▶ _Requirement_
Only a number is expected here: the count of lines in the data that contain "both".

▶ _Collected data_
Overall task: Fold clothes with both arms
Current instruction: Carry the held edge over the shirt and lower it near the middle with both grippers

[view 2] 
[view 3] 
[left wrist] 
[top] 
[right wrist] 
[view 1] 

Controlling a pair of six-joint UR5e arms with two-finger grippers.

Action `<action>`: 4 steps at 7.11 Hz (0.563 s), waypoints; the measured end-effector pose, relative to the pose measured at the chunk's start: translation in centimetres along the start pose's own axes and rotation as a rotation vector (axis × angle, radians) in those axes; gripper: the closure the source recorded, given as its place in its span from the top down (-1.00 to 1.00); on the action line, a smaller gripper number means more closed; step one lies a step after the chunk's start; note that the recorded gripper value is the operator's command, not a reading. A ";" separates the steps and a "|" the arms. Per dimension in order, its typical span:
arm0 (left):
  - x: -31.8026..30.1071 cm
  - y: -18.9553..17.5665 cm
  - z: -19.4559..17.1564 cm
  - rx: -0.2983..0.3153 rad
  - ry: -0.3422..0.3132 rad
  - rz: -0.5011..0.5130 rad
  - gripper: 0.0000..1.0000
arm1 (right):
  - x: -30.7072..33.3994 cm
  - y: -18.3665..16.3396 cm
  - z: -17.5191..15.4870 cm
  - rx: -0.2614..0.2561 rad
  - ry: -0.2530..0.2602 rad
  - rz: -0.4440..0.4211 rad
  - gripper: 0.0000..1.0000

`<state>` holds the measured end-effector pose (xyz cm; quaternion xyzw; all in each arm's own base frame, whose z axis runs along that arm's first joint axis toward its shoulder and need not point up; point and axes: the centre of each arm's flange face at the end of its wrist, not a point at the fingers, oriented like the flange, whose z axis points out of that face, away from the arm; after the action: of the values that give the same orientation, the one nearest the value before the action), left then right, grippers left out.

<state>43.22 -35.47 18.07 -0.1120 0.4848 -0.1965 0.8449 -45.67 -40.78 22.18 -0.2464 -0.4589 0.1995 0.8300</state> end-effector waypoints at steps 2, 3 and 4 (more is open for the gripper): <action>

▶ _Reply_
2